Are there any specific territories you guys are targeting in the next year?
We’re still looking to grow in a lot of the big cities — Houston and Atlanta, those are the two cities that come up first for me. We’re always growing in California. It’s a tough state to operate in [because] there’s a lot of regulation. But we really figured it out there and we have more owners in that state than in any other state. There’s still plenty of space to grow there.
We’ve also got a lot of major metros where we’ve got plenty of territory that’s viable. In the past, we maybe would not have [done business in a community because of the lower household income], but with us focusing more on also tapping into Medicaid, we’re able to sell into more communities than we had thought was possible in the past.
You recently became the leader of Homewatch CareGivers. How has that been going for you so far?
It’s been amazing. I am so just grateful to have had the opportunity. I’ve been with the company for 18 years — I know all the players, I know the owners, I know the vendors. Our internal team is just incredible — so many of my teammates have also been here 10 years-plus.
There are days when my personal balance can get thrown off. I’m a mom of two, married and a big athlete. I love to do triathlons and distance swimming and all this really fun stuff. And making sure I have time to take care of myself and get that 5:30 a.m. swim done [is important]. My balance isn’t perfect every day, but I’m always kind of striving to make sure I can balance everything, be a great leader and make sure our network knows how much we care.
In terms of the industry, is there anything that Homewatch CareGivers has its eyes on?
Absolutely.
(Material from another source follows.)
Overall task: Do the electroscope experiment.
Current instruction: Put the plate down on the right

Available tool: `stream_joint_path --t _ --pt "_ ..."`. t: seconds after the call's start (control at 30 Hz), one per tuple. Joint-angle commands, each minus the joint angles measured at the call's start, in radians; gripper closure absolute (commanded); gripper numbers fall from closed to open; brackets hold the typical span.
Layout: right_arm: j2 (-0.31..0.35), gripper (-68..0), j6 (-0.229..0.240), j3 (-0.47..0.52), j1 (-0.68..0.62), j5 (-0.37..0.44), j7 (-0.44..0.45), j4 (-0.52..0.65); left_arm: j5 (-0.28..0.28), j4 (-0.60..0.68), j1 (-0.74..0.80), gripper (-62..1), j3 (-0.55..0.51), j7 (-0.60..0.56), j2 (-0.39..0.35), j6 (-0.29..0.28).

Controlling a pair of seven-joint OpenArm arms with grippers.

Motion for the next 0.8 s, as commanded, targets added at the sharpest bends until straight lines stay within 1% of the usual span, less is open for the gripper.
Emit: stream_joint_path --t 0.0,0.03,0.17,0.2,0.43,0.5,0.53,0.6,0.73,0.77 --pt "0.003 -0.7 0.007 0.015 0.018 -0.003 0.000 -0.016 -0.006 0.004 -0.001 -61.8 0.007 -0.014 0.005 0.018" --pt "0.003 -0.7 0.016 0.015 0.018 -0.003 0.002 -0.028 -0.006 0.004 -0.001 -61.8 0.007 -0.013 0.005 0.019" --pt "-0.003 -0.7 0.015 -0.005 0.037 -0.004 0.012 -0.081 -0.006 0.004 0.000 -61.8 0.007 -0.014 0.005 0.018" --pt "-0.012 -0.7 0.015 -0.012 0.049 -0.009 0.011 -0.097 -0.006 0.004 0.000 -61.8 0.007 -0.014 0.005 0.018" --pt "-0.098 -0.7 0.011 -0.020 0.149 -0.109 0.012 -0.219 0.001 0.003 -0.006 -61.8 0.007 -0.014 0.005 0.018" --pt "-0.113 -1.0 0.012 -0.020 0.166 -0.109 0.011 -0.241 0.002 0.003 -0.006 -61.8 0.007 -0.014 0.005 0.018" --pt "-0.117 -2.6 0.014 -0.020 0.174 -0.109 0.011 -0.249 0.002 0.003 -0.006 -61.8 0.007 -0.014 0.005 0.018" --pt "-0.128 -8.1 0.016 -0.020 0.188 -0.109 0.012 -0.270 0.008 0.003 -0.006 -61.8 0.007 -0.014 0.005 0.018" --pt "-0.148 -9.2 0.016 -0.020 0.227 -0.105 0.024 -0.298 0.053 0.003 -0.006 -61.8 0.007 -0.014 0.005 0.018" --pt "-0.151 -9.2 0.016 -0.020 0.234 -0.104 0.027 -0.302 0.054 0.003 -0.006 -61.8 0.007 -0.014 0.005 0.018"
I think we’re all worried about caregivers. The heart and soul of our business is the caregivers and if you don’t have the people, you have to start getting really creative.
Some of our competitors have started to get into little care homes and different things. And I think, similarly, we are looking at our 10-year vision and our three-year picture, and we’ve been doing a lot of forward-thinking work to say, “How are we going to be at that place in three years, where even with the dwindling population of caregivers, we’re still going to be not only in business, but still thriving?”
So, how do we supplement our care with technology? How do we look to a place where maybe we’ve got care bots in addition to caregivers to supplement that care. There’s some really nice data that shows that even those robots can have nice human interaction and feel really good for people, in terms of companionship.
How do we do more with fewer human beings? Those are just all things that are on a lot of our minds in this industry.